We believe in three principles:
• championing independent MPs
• improving the running of government
• allowing the people to decide major issues through referendums.

We firstly want to get more independent MPs into the House of Commons to hold the government to account. The expenses scandal has accelerated the idea of a new style of politicians going into parliament. Esther Rantzen has confirmed her candidature for Luton South. In Totnes the Conservatives used an open selection process which chose the politically inexperienced Dr Sarah Wollaston as their candidate.

Secondly we want government departments to be run for the people they are meant to be serving: the patients, pupils, students, pensioners, soldiers and the community. At the moment ministers are moved far too often for party political reasons and not for the national interest.

Thirdly we want to let people have a real say in the big issues of the day. We promise to ask the voters through a series of annual referendums. In addition, we know that people want to be able to choose subjects for referendums so we shall allow referendums to take place whenever 5% of the people ask for them.

We have already identified the following eight policy areas where we pledge to have a referendum to find out whether the electorate agree with the following:

- Giving courts the ability to sentence violent criminals to “army style” punishment and training courses.
- Preventing banks that are benefiting from government guarantees from using depositors’ funds to support their own market trading.
- Limiting the number of British troops sent to Afghanistan to the average number sent by other NATO countries (relative to their size).
- Setting up an English Parliament to decide matters that relate solely to England.
- Changing the voting system in the House of Commons to direct proportional representation
- Limiting the amount the government can borrow each year to no more than 10% of its total expenditure.
- Allowing state schools the option of becoming independent state funded charities outside the control of the local education authority if a majority of parents agree.
- Complete withdrawal of the UK from the European Union.

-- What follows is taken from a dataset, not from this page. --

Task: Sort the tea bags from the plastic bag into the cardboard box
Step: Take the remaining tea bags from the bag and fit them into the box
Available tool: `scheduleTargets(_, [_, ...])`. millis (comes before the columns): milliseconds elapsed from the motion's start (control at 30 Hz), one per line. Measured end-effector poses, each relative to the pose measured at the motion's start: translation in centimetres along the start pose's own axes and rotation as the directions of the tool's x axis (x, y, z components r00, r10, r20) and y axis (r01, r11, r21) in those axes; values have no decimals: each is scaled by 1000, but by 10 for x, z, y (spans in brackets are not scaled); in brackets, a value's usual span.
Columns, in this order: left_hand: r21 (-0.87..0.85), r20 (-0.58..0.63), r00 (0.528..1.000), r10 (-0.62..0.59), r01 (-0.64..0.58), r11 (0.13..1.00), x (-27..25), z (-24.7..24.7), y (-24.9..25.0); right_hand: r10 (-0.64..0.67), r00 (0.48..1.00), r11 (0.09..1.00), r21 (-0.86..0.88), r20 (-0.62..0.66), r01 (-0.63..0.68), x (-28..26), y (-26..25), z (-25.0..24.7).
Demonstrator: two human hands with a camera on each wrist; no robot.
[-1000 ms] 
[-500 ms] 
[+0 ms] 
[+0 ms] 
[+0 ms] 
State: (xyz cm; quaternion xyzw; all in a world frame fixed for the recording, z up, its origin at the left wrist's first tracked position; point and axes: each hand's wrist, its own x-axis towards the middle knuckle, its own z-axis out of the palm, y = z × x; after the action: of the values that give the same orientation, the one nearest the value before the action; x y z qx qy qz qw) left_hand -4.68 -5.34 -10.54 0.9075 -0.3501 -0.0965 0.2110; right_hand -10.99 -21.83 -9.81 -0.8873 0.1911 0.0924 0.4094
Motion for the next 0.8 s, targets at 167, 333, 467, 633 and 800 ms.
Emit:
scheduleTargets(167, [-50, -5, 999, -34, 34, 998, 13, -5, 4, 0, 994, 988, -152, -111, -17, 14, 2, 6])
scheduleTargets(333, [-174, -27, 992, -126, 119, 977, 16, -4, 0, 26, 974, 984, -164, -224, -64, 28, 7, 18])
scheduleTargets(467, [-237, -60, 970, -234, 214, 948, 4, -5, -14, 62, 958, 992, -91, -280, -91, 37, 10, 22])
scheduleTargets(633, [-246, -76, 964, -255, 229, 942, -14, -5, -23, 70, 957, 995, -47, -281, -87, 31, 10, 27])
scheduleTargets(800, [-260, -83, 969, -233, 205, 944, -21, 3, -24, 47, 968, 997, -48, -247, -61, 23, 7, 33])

We have a programme to clean up politics. We want to replace the current political class with people who will look after their constituents.

The good news is that despite all the sleaze in our parliaments, we still live in a democracy. We have the opportunity here in Glasgow North East to send a message to Westminster that we are fed up with the sleaze and expenses.

The Labour government in London has so far refused to let the people of Glasgow North East have a by-election. Gordon Brown has made the people of this constituency wait at least five months before they are allowed to have a new MP after Michael Martin’s resignation over the expenses scandal. He resigned in June but the by-election will probably only be held in mid-November.

Then the people of this constituency can send the Westminster Parliament a message. Tell them you are fed up with them. Make it clear how disgusted you are. Generate a landslide. Don’t let the politicians get away with it again.

Who should you vote for? In Scotland it’s Labour or the SNP. Voting for either only encourages the politicians to carry on the same.

Take Labour. Michael Martin protected MPs’ expenses and then had to resign. He was at the very epicentre of the sleaze and corruption. A good man. A nice man. But a man who became blinded by the baubles around him. To take his place Labour have selected Willie Bain as their candidate. Willie was Michael Martin’s agent. He must have known what was going on. He was also secretary of the consituency Labour Party but Labour cares so little about the people of Glasgow North East that he had not updated the website since 2006. Anyway he has already given up on Glasgow as he moved down to London several years ago and works as a lecturer at London South Bank University.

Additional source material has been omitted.